TASK STATEMENT: Once you reach the line containing "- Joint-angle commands" in the entries below, write out that line and each one after it down to the line containing "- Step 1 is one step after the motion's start", exactly and with nothing added.

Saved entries
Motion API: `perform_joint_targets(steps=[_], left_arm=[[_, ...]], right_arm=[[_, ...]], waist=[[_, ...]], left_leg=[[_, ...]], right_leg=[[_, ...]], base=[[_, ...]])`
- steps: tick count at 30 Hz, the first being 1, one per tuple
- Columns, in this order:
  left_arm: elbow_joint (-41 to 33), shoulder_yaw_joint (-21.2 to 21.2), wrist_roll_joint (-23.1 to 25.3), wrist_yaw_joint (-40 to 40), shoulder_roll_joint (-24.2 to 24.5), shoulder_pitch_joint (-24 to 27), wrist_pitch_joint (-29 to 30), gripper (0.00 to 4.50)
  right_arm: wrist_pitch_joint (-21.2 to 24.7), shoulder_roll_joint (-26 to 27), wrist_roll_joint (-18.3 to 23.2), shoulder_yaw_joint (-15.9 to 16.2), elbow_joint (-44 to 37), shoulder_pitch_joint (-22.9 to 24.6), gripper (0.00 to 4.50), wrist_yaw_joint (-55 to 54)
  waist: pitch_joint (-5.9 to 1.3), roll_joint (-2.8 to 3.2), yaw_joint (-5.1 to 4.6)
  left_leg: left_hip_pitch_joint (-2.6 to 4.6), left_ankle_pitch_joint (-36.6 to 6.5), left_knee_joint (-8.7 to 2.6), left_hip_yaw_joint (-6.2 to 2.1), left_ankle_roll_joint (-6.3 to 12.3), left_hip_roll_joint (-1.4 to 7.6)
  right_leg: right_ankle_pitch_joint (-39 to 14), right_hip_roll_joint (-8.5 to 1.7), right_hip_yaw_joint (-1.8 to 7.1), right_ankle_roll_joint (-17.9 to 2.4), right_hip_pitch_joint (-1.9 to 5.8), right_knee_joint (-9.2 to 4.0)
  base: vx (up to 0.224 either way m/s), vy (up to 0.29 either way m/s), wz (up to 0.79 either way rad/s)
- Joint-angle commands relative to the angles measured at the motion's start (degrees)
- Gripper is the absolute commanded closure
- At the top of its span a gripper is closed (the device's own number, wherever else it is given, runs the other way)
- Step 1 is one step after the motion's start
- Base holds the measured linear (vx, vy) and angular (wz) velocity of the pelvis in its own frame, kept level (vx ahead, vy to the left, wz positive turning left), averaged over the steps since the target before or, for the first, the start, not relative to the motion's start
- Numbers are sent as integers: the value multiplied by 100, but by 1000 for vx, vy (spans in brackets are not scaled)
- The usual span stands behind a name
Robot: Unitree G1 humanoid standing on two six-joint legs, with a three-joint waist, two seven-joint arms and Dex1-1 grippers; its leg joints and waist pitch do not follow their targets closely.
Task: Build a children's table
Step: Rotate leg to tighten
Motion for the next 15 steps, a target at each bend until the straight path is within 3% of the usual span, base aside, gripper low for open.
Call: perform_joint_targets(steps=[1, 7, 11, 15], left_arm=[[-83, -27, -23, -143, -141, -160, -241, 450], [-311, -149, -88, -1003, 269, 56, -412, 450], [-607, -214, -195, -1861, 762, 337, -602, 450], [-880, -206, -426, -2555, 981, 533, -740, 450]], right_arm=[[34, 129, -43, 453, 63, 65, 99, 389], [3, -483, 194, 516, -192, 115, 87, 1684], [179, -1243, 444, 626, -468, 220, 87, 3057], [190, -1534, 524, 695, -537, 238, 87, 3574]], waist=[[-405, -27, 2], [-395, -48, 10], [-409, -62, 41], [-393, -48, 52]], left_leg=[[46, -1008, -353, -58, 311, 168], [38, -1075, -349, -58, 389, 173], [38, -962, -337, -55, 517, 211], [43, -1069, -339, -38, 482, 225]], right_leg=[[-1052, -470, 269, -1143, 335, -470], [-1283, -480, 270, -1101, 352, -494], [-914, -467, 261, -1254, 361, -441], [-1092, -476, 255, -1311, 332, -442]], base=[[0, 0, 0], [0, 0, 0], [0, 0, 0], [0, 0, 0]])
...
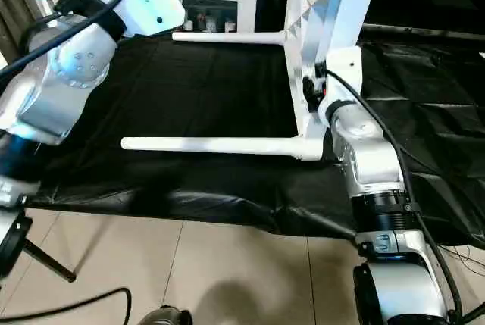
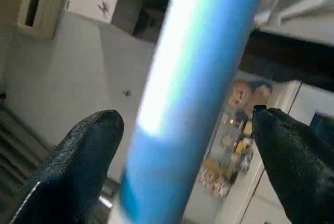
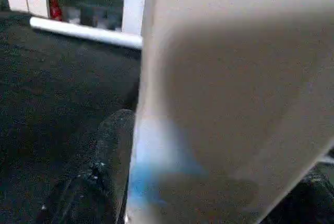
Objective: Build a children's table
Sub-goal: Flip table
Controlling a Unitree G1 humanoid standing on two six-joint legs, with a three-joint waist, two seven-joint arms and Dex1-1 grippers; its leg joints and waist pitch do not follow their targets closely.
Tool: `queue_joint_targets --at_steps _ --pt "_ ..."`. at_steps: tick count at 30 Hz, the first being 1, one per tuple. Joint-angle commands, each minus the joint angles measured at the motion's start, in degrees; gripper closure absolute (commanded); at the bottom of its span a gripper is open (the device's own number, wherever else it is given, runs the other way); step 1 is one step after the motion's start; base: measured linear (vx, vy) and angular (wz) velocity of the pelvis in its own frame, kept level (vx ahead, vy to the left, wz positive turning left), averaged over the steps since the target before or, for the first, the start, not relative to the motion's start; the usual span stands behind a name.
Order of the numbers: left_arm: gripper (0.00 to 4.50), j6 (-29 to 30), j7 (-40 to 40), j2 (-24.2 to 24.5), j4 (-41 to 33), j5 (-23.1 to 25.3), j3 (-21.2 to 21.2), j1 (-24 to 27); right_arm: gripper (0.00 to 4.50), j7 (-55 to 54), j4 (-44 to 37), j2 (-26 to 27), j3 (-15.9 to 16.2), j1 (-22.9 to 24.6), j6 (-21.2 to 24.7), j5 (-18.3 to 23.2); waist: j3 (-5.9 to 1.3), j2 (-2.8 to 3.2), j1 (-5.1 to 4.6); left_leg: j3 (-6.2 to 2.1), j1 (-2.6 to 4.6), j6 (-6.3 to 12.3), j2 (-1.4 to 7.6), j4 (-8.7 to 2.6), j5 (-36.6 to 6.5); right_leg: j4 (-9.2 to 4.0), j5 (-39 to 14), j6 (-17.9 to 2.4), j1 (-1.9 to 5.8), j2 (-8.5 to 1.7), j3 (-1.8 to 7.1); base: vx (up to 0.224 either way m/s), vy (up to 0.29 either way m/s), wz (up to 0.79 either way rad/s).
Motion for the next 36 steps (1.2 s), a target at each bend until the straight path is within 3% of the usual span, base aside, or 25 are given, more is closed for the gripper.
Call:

THE ANSWER:
- Joint-angle commands relative to the angles measured at the motion's start (degrees)
- Gripper is the absolute commanded closure
- At the top of its span a gripper is closed (the device's own number, wherever else it is given, runs the other way)
- Step 1 is one step after the motion's start

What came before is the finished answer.